Even the investigation that resulted in him being arrested on Monday pre-dated his designation by the Office of Foreign Asset Control (OFAC).

Early last year, about 200kg of cocaine and €500,000 in cash were found hidden in cars in Malaga, and Morrissey came to the attention of Spanish police.

Since then, the Guardia Civil estimates that Morrissey has laundered more than €200m in 18 months, equating to about €350,000 a day.

The Kinahans were not his only affiliation, and police believe he cleaned the dirty money of several different crime groups. Spanish authorities described him as a “high-value target” and “the most important” money launderer there, while Europol believe he was one of the biggest operators in Europe for laundering cash.

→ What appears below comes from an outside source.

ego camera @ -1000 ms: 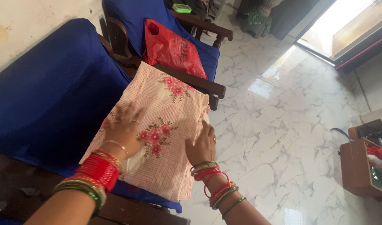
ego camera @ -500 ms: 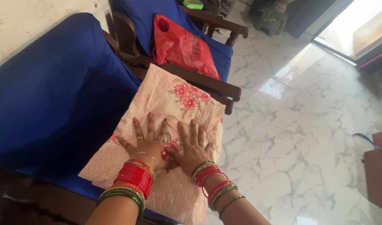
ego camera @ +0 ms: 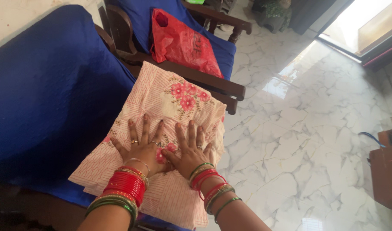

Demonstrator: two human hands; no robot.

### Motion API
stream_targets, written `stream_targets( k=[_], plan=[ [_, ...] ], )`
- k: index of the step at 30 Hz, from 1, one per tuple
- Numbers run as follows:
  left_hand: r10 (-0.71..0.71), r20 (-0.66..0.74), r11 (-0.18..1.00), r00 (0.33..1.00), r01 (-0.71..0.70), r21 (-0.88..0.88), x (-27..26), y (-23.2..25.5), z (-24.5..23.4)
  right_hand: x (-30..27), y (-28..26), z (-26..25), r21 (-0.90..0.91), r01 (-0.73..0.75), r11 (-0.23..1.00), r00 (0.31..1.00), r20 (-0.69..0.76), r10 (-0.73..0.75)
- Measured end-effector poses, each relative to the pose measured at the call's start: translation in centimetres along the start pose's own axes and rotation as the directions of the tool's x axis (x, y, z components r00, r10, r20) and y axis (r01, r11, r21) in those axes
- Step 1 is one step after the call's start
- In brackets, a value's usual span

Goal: The person folds a light pink floral sheet and a maroon checkered sheet by hand, aligning edges and smoothing the fabric. Each folded sheet is placed on a wooden chair with a blue cover in a room with marble flooring and floral wallpaper.

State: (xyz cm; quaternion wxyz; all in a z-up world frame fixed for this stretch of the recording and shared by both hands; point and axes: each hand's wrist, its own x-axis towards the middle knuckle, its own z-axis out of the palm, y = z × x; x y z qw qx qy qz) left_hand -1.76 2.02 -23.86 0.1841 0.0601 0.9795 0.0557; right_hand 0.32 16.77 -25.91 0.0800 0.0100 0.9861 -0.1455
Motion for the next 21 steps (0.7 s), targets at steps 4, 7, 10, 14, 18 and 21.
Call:
stream_targets(
  k=[4,7,10,14,18,21],
  plan=[
    [0.006,0.015,1.000,1.000,-0.006,-0.027,-0.7,-0.5,0.0,-0.8,0.3,-1.0,0.035,-0.002,0.999,0.996,0.087,-0.001],
    [0.042,-0.075,0.991,0.996,-0.051,-0.122,-1.3,-1.1,-0.5,-1.6,1.2,-2.1,0.060,0.056,0.997,0.995,0.075,-0.061],
    [0.039,-0.195,0.949,0.980,-0.098,-0.301,-2.7,-1.0,-0.9,-3.6,2.0,-2.7,0.194,0.156,0.969,0.984,-0.114,-0.136],
    [0.078,-0.313,0.881,0.946,-0.213,-0.423,-7.4,1.6,-1.8,-9.1,0.8,-4.0,0.305,0.198,0.931,0.930,-0.359,-0.080],
    [0.152,-0.452,0.849,0.879,-0.351,-0.396,-14.8,4.9,-2.8,-17.3,-1.5,-5.6,0.423,0.228,0.877,0.846,-0.532,0.036],
    [0.129,-0.598,0.801,0.791,-0.438,-0.408,-21.6,6.6,-2.7,-24.4,-2.4,-6.5,0.514,0.190,0.836,0.809,-0.564,0.163]
  ],
)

Officials said this was done through the “Hawala” method – an informal way of transferring currency without any actual money being moved.

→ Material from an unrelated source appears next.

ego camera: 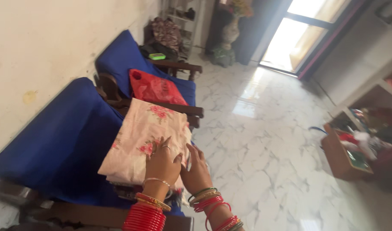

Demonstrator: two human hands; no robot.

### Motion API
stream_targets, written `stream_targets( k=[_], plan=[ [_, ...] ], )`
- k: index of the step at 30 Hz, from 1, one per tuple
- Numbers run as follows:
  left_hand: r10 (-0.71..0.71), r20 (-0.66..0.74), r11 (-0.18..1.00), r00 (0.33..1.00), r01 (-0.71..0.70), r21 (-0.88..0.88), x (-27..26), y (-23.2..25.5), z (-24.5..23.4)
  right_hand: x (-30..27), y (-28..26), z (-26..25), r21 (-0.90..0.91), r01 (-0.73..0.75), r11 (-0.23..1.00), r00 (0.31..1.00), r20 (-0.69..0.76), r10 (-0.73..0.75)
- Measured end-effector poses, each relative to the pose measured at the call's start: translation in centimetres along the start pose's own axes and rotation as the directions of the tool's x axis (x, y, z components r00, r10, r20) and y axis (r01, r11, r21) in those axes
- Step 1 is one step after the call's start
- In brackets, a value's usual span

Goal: The person folds a light pink floral sheet and a maroon checkered sheet by hand, aligning edges and smoothing the fabric. Each folded sheet is placed on a wooden chair with a blue cover in a room with marble flooring and floral wallpaper.

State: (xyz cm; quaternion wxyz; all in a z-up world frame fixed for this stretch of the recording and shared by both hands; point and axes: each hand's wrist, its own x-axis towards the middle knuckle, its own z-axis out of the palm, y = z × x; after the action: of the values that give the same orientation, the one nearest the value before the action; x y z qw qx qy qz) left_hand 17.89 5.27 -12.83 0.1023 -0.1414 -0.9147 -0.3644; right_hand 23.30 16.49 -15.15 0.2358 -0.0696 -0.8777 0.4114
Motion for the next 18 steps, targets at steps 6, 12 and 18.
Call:
stream_targets(
  k=[6,12,18],
  plan=[
    [0.037,0.076,0.995,0.996,-0.043,0.085,-8.7,7.8,-1.1,-6.5,-3.0,-9.7,-0.100,-0.037,0.994,0.990,-0.140,0.022],
    [0.187,0.062,0.981,0.981,-0.182,-0.067,-13.8,15.7,-0.6,-11.5,-4.1,-18.8,-0.111,-0.050,0.993,0.976,-0.214,0.025],
    [0.255,0.265,0.964,0.930,-0.267,0.012,-19.5,23.8,0.9,-18.3,-2.3,-26.4,-0.140,-0.199,0.970,0.939,-0.311,0.147]
  ],
)
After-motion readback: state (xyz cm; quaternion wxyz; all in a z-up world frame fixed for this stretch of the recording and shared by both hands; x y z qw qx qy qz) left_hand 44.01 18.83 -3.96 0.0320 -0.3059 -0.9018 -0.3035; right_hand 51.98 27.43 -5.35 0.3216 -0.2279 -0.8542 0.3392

Originating from an ancient Middle Eastern trading system using brokers to safely deliver funds, today’s crime gangs use code numbers or tokens to ensure the safe transfer of money.

Cash seized during the arrest of John Morrissey

The Guardia Civil says there is no legal record of these operations or identification of clients, while the origin and destination of funds are also unknown.

“For this reason, they are used by criminal organisations around the world, as well as terrorist groups, serving to hide profits of illicit origin or to send them to tax havens,” the forcey said.

Europol also said that Nero Drinks Company Limited, a premium vodka brand operated by Morrissey, is used to disguise the source of his earnings.

Nero Vodka was publicly launched during the Covid pandemic, in December 2020, in keeping with Morrissey living openly in Spain. The company was also designated by OFAC in April.

US officials believe a significant portion of this business was given to Daniel Kinahan by Morrissey to compensate for seized drug shipments.

The alleged financier is currently remanded in custody while a judge carries out an investigation.

Spanish police during the raid on John Morrissey© PA

His arrest under Operation Whitewall was one of four made in Spain and the UK, while 11 searches were also carried out.

On Monday, police also recovered vehicles with funds inside, cash, documentation and electronic devices, which they said are “of great interest to the investigation” and may result in future arrests.

One suspect arrested ran a car dealership and is suspected of being in charge of providing the criminal organisation with vehicles that had concealed compartments used to transport large amounts of cash.

The “day of action”, led by the Guardia Civil and Europol, also involved the UK’s National Crime Agency, the DEA, Dutch police and gardaí, who were present for the operation.

There are also live investigations continuing, with increasing efforts to disrupt the drug importation networks run from Dubai and Spain into Ireland the UK.